A la luz de nuestra tradición, los elementos centrales de nuestro carisma son: la vida fraterna en minoridad; la oración contemplativa; el cuidado y la celebración de la creación; la lectura atenta de la Palabras; la presencia y el servicio entre los pobres y los que sufren.  Lo cual implican para nosotros: la búsqueda de lo esencial, la renuncia a uno mismo, la sencillez de vida, el cultivo del amor, la itineraria y la disponibilidad total. Estamos llamados a la fidelidad creativa: a encontrar, en las diversas culturas, cómo testimoniar el Evangelio. 

El proceso de formación en nuestra vida se realiza de manera analógica al proceso de la iniciación cristiana. Es un camino de crecimiento dinámico, personalizado, gradual e integral que, aunque más intenso en los primeros años, dura toda la vida. El objetivo del proceso es acompañar al candidato para que, a partir de su realidad concreta, con los medios formativos adecuados, pueda vivir un autentico camino de conversión haciéndose discípulo de Jesús. Se trata de que, al estilo de Francisco y con los elementos propios de la tradición capuchina, se entregue libre y radicalmente al servicio del Reino.

La iniciación a nuestra vida exige la separación progresiva de cuanto no encaja con nuestros valores, así como la asimilación de nuevos valores propios de nuestra Orden. El acento reside en la transmisión y el aprendizaje progresivo de los valores y actitudes de la vida francisco – capuchina.

 Es del todo necesario un acompañamiento personalizado que tenga en cuenta la formación a las relaciones personales y la adquisición de habilidades que, progresivamente, el formando incorpora a su participación en la vida fraterna. El camino formativo es personal y ha de favorecer las capacidades originales de cada uno: aquello que le hace único e irrepetible y le orienta en su seguimiento de Jesús.
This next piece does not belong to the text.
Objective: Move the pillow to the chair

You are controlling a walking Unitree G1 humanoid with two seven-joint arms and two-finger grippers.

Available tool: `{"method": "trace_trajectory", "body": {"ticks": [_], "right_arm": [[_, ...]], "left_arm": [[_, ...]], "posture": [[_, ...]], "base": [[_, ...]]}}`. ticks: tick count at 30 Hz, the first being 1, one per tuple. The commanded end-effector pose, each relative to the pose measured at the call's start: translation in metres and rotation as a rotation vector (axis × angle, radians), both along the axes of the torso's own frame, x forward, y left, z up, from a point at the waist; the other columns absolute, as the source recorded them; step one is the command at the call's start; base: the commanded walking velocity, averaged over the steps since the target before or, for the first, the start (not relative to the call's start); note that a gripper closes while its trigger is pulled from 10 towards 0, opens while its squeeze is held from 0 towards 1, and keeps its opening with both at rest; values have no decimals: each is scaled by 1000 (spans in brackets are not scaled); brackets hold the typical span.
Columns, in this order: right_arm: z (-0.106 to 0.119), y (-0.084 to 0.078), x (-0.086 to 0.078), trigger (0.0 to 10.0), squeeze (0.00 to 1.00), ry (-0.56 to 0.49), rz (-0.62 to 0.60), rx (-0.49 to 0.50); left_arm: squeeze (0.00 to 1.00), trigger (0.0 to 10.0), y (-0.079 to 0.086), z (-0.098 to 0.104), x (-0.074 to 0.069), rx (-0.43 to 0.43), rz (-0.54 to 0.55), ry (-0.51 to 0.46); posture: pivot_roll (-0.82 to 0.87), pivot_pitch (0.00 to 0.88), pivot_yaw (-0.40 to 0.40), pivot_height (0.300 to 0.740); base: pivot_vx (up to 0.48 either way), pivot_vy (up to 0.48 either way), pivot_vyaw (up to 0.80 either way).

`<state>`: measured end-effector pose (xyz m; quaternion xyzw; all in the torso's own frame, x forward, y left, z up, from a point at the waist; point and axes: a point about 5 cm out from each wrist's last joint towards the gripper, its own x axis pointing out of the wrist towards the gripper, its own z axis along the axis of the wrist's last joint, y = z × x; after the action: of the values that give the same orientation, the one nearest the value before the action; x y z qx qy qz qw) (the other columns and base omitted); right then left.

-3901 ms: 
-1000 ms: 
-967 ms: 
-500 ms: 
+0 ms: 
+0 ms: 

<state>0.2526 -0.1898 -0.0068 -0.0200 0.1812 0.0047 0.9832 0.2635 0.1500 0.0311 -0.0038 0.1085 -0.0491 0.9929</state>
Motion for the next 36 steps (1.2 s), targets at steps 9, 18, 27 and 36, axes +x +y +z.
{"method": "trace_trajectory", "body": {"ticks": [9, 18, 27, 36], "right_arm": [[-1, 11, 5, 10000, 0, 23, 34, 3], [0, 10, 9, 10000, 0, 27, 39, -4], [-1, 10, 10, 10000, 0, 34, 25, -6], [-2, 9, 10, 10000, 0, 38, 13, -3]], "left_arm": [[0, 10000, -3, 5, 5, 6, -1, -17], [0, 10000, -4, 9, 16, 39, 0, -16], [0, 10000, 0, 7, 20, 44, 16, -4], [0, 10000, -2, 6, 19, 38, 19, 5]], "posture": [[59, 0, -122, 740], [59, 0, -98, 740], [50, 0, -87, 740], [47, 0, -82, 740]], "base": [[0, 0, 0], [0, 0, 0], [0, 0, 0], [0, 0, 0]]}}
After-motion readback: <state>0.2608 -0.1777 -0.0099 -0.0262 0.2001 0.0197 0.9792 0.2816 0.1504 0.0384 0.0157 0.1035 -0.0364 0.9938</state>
El criterio del acompañamiento consiste en atraer al hermano al Señor a través de la misericordia y del amor.  Se acoge con respeto y sin miedo a corregir y a amonestar. Acompañar significa crear espacios de responsabilidad, confianza y trasparencia en todos los ámbitos: la afectividad, el trabajo, el uso del dinero, el empleo de las nuevas tecnologías, etc.

Los protagonistas de la formación son: el Espíritu Santo y el formando. La vida capuchina consiste en dejarse moldear y conducir por el Espíritu. Él infunde en nosotros los sentimientos de Cristo y el deseo de configurarnos con Él, pobre y crucificado. La fraternidad nace y crece bajo la mano misericordiosa del Espíritu, buenos estimula a buscar los caminos evangélicos que Él quiere para cada uno de los hermanos y para la fraternidad.

En consecuencia, cada hermano, bajo la acción del Espíritu, es protagonista de su formación. El proceso de iniciación parte del trabajo sobre uno mismo. Esto  exige apertura, esfuerzo, transparencia, reconocimiento de los propios límites, capacidad para aceptar sugerencias y creatividad.